### Problem requirements
Present the lines below again, exactly as they stand.

### Dataset content
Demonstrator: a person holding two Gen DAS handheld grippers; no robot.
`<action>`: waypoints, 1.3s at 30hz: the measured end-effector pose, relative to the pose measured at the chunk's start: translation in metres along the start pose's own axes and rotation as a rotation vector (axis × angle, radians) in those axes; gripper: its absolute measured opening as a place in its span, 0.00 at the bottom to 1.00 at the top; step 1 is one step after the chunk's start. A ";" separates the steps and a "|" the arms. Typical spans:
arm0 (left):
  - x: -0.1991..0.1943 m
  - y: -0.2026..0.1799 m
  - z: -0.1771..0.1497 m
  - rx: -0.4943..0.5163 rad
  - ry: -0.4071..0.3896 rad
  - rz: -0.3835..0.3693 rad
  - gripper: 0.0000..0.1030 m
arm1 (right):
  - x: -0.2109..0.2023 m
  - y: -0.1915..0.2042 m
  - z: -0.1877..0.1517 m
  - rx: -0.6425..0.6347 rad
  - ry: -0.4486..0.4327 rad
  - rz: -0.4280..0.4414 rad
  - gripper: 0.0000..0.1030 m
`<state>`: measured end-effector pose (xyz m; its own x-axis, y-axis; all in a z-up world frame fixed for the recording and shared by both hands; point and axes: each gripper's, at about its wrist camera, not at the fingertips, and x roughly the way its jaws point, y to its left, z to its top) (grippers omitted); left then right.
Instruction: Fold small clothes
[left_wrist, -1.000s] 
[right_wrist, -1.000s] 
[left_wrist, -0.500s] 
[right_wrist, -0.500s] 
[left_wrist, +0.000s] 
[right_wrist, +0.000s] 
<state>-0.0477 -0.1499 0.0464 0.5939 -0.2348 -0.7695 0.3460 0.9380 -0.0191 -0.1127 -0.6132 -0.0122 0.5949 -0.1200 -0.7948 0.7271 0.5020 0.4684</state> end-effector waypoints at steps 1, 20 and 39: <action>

### Exercise solution
Demonstrator: a person holding two Gen DAS handheld grippers; no robot.
`<action>`: waypoints, 1.3s at 30hz: the measured end-effector pose, relative to the pose measured at the chunk's start: translation in metres along the start pose's own axes and rotation as a rotation vector (axis × angle, radians) in those axes; gripper: its absolute measured opening as a place in its span, 0.00 at the bottom to 1.00 at the top; step 1 is one step after the chunk's start. A ";" separates the steps and a "|" the arms. Typical spans:
arm0 (left):
  - x: -0.1991..0.1943 m
  - y: -0.2026..0.1799 m
  - z: -0.1771..0.1497 m
  - rx: -0.4943..0.5163 rad
  - ry: -0.4071..0.3896 rad
  - rz: -0.3835..0.3693 rad
  - gripper: 0.0000..0.1030 m
arm1 (right):
  - x: -0.2109..0.2023 m
  - y: -0.1915..0.2042 m
  - z: -0.1877..0.1517 m
  - rx: -0.6425..0.6347 rad
  - ry: -0.4486..0.4327 rad
  - rz: -0.4280..0.4414 rad
  - gripper: 0.0000..0.1030 m
`<state>`: measured end-effector pose (xyz m; its own x-axis, y-axis; all in a z-up world frame fixed for the recording and shared by both hands; point and axes: each gripper's, at about its wrist camera, not at the fingertips, and x roughly the way its jaws point, y to its left, z to its top) (grippers omitted); left then right.
Instruction: Fold small clothes
[left_wrist, -1.000s] 
[right_wrist, -1.000s] 
[left_wrist, -0.500s] 
[right_wrist, -0.500s] 
[left_wrist, +0.000s] 
[right_wrist, +0.000s] 
<state>-0.0477 -0.1499 0.0464 0.5939 -0.2348 -0.7695 0.3460 0.9380 -0.0191 -0.1127 -0.6132 -0.0122 0.5949 -0.1200 -0.7948 0.7271 0.5020 0.4684</state> end-effector waypoints at steps 1, 20 and 39: <action>

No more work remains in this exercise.